Here are 10 of the stories from 2019 that most engaged Vineyard Gazette readers in print and online over the year:

Obama home is situated on Turkeyland Cove. — Courtesy LandVest

1. Obamas Buy Home. After testing the Island waters for almost a decade, former President Barack Obama and his family purchase a vacation home in Edgartown for $11.75 million. Boston Celtics owner Wyc Grousbeck is the seller of the 29-acre property on Edgartown Great Pond where the Obamas rented during the summer. 
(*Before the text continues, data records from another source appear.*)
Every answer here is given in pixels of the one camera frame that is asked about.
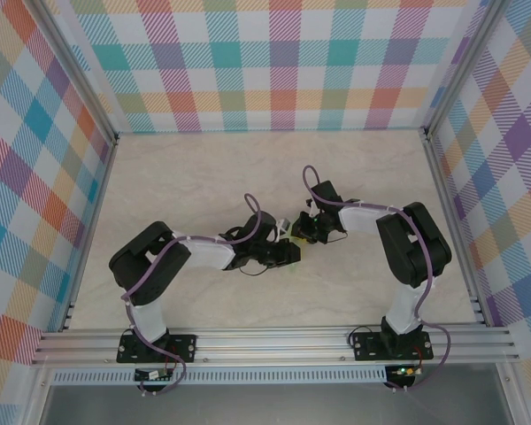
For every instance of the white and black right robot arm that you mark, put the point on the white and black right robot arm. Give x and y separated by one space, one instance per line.
358 219

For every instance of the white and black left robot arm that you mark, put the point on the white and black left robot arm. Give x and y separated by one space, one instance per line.
208 252

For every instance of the grey metal panel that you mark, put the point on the grey metal panel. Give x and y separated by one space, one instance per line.
270 405

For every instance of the circuit board with green light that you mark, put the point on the circuit board with green light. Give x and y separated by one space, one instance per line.
405 371

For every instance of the black circuit board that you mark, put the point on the black circuit board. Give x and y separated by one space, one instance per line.
152 375

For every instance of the aluminium front rail beam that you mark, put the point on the aluminium front rail beam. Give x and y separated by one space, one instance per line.
270 345

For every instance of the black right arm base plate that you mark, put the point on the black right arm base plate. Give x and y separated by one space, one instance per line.
367 347

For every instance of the aluminium table side rail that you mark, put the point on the aluminium table side rail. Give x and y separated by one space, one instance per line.
98 199
444 199

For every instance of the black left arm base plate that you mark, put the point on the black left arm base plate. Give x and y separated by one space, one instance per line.
186 347

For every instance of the aluminium frame post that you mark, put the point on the aluminium frame post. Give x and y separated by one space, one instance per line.
462 66
77 66
2. Tony Horwitz Dies. Best-selling author, Pulitzer Prize-winning journalist and husband of writer Geraldine Brooks, Tony Horwitz of West Tisbury dies while in Washington at age 60, prompting an outpouring of grief and tributes. He was among the year-round Islanders mourned by their community in 2019, including Edgartown selectman and war hero Ted Morgan, Island youth center director Shirley Robinson and novelist Ward Just.
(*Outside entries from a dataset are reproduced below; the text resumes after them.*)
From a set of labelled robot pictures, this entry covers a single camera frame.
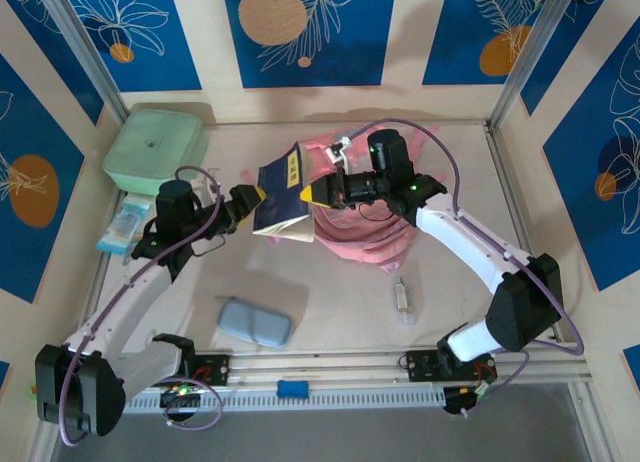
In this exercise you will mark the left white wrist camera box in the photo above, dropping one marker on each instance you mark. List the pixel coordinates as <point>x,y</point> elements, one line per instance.
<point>205,184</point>

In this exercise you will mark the blue sponge block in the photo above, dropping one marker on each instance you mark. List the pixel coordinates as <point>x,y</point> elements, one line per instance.
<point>293,388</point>

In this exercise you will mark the blue white tissue packet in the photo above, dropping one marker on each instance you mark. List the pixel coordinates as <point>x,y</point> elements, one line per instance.
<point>120,224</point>

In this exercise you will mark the mint green square case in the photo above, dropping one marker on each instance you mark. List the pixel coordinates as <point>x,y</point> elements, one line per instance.
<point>152,152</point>

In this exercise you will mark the pink backpack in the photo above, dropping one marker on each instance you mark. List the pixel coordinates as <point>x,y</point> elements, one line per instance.
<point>360,237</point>

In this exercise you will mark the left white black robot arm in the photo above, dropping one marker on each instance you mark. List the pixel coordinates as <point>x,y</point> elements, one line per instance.
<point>125,302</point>

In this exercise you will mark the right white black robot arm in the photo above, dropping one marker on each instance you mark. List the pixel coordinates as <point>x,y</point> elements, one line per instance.
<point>475,247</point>

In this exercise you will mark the aluminium frame post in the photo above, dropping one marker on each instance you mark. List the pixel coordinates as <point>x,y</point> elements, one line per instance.
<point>85,57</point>
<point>525,52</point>

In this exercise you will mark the small clear plastic bottle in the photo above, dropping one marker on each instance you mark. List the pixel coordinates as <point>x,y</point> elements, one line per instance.
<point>401,299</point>

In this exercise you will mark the black controller box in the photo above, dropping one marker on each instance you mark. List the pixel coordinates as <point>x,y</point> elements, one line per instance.
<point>457,399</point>
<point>177,399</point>

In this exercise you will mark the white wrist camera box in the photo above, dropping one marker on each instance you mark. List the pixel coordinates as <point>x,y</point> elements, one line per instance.
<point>337,149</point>
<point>205,184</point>

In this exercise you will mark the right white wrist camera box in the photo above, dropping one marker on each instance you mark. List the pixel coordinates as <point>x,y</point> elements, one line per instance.
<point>337,149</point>

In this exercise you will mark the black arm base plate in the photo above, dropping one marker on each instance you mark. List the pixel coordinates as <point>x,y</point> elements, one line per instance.
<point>422,364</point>
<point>215,369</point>

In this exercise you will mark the thick navy book yellow label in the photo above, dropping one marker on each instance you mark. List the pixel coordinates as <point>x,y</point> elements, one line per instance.
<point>277,202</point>

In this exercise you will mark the grey-blue pencil case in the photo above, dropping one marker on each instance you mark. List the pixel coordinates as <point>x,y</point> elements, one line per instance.
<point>255,322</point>

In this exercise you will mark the aluminium front rail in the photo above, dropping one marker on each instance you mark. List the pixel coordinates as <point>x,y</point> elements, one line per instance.
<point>320,364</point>

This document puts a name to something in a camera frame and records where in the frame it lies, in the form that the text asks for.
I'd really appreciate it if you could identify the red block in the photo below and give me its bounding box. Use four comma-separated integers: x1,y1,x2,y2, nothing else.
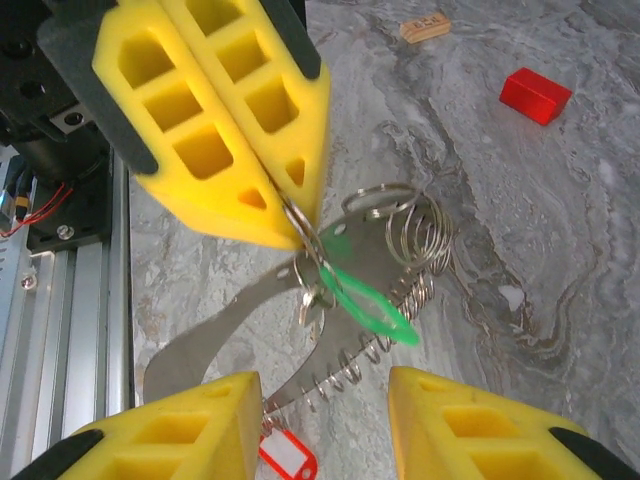
498,67,574,126

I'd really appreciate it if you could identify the aluminium mounting rail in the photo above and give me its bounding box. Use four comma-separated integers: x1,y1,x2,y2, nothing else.
0,149,134,471

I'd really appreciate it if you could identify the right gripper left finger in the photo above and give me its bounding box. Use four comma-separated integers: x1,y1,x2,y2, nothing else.
9,370,265,480

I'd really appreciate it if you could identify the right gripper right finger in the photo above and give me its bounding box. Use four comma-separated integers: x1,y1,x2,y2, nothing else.
388,366,620,480

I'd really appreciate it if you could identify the small metal split ring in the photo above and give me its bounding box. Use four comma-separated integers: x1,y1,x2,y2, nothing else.
280,197,346,314

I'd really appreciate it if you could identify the red wire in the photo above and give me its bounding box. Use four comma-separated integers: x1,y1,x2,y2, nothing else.
0,180,76,239

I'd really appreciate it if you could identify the green plastic key tag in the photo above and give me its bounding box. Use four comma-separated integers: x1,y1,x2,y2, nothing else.
314,222,420,347

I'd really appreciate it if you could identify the small wooden block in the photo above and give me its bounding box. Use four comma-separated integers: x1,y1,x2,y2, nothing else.
399,12,452,45

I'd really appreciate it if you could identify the red plastic key tag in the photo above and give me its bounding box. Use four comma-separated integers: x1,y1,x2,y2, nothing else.
258,412,319,480

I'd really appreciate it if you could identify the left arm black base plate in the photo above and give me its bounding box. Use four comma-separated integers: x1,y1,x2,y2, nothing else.
27,182,121,254
3. WWII Bomber Found. The U.S. Army Corps of Engineers finds fragments of a bomber in Cape Pogue Pond and later confirms it was a plane that crashed in 1946 during dive-bombing exercises, killing the pilot and a radio operator. 
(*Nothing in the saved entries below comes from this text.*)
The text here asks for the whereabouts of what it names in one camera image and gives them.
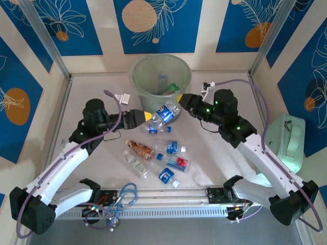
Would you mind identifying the brown tea bottle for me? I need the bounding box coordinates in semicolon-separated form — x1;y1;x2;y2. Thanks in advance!
125;139;156;161

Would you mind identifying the grey metal sheet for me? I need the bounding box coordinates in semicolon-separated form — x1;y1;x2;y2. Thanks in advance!
25;205;311;245

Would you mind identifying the pale green plastic container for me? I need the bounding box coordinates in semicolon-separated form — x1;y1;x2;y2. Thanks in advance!
255;113;307;187

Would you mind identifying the clear bottle blue cap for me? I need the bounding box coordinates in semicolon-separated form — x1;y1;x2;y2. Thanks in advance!
157;73;169;95

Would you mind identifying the translucent green waste bin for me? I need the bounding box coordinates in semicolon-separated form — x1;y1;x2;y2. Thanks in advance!
130;54;192;121

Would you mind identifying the aluminium frame post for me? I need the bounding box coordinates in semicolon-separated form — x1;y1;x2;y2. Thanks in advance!
18;0;73;80
249;0;299;77

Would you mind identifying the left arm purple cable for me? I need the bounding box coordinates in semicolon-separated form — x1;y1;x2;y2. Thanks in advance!
16;90;122;239

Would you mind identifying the bottle with red flower label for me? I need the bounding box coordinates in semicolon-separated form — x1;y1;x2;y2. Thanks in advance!
156;153;192;174

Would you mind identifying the blue stethoscope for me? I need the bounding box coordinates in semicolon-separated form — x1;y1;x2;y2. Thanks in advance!
106;182;139;228

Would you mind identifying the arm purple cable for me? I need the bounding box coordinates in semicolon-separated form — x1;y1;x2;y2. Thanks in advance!
214;79;323;233
16;90;122;239

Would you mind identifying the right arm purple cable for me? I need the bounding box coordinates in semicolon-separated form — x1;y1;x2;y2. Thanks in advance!
214;79;323;233

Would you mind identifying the grey slotted cable duct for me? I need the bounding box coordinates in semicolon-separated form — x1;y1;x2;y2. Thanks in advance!
32;207;228;221

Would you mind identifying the aluminium mounting rail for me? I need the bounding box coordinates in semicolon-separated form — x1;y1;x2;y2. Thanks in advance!
21;185;303;211

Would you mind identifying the large blue-label bottle white cap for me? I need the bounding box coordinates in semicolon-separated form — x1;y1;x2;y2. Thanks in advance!
149;161;181;189

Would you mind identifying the aluminium table side rail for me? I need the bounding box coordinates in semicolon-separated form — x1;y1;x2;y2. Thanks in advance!
249;73;269;136
37;76;75;190

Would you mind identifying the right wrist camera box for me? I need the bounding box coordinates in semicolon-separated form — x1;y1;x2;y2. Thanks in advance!
201;81;217;101

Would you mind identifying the clear bottle white-green label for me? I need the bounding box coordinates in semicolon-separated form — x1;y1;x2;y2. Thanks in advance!
122;149;149;179

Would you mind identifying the wire connector bundle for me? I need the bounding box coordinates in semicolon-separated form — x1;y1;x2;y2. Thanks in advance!
226;201;256;223
81;203;104;225

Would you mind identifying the clear bottle blue label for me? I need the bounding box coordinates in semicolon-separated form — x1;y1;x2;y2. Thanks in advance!
148;100;182;131

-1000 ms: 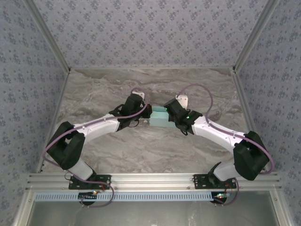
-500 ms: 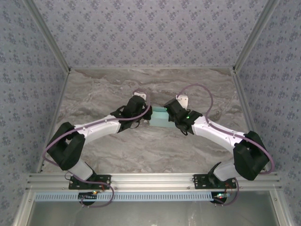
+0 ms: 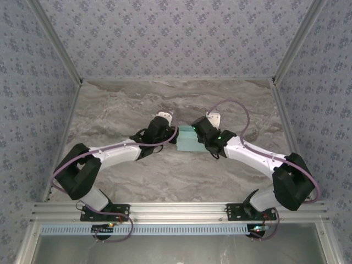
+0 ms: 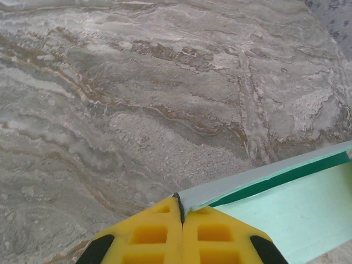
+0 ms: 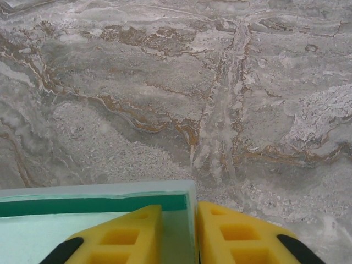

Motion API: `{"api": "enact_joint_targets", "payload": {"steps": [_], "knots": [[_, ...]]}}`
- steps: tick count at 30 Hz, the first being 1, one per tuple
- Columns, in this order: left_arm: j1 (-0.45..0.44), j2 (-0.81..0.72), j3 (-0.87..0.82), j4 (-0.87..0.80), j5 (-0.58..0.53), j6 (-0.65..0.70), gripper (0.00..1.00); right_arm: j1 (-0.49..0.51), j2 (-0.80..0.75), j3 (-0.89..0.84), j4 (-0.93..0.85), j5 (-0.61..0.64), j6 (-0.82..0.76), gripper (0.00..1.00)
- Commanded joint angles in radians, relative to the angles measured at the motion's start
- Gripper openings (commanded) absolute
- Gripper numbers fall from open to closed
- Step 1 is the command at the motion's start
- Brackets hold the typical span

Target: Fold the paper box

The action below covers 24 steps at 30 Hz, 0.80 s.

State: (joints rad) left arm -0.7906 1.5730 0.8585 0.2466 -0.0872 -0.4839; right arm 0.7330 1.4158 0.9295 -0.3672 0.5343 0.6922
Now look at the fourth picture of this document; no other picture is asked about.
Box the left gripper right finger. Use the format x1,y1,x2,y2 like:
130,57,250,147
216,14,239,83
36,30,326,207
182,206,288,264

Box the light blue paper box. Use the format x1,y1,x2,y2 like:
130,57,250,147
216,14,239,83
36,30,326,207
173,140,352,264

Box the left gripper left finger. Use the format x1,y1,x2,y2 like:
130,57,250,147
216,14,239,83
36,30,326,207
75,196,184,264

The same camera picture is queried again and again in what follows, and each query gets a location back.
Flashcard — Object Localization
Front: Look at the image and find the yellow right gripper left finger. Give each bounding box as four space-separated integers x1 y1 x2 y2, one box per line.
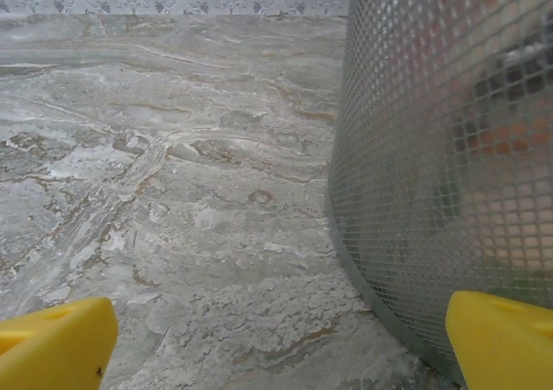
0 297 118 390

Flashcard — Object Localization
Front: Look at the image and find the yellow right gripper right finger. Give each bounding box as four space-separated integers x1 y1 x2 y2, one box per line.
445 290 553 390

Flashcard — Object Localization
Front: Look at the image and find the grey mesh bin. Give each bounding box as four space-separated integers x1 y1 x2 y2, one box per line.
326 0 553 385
4. Kennedy Property Goes on Market. Caroline Kennedy announces that her family will sell the 340-acre oceanfront property in Aquinnah acquired more than 40 years before by her mother, Jacqueline Kennedy Onassis. The asking price is $65 million.

Packing up up the last boxes of chocolate on a bittersweet day. — Albert O Fischer

5. Chilmark Chocolates Closes. Chilmark Chocolates, the Island’s beloved candy emporium created to provide jobs for people with disabilities, closes after 33 years

6. The Price of Popularity. A Vineyard Gazette community survey finds widespread frustration with summer vehicle traffic, and readers engage in discussions over whether Martha’s Vineyard has reached a tipping point where it could fall victim to its own success.

7. Mill House Razed. One of the oldest houses on the Vineyard, the Mill House in Vineyard Haven, is demolished before regulators have a chance to weigh in on its historic significance. In an after-the-fact review, the Martha’s Vineyard Commission fines the owners $100,000 and pledges more vigilance.

Overflow crowd of parents erupted in anger and frustration at joint meeting of selectmen, school committee Tuesday. — Jeanna Shepard

8. Tisbury School Woes. Just weeks before the start of the school year, administrators announce that Tisbury School students will be relocated because of unsafe lead levels in the rundown facility, angering parents and teachers.

9. Stormy Autumn. After a near-perfect summer for weather, the Vineyard is buffeted by rain and windstorms for much of the fall, knocking out power, downing tree limbs, causing erosion, canceling ferries and offering a training opportunity for the Coast Guard.

10. Disappearing Stripers. A steep falloff in the number of striped bass is linked to overfishing, and the scarcity of the popular species is evident to those who fished the eponymous derby. Toward the end of the year, regulators impose new limits on commercial and recreational quotas and calls mount for a full moratorium.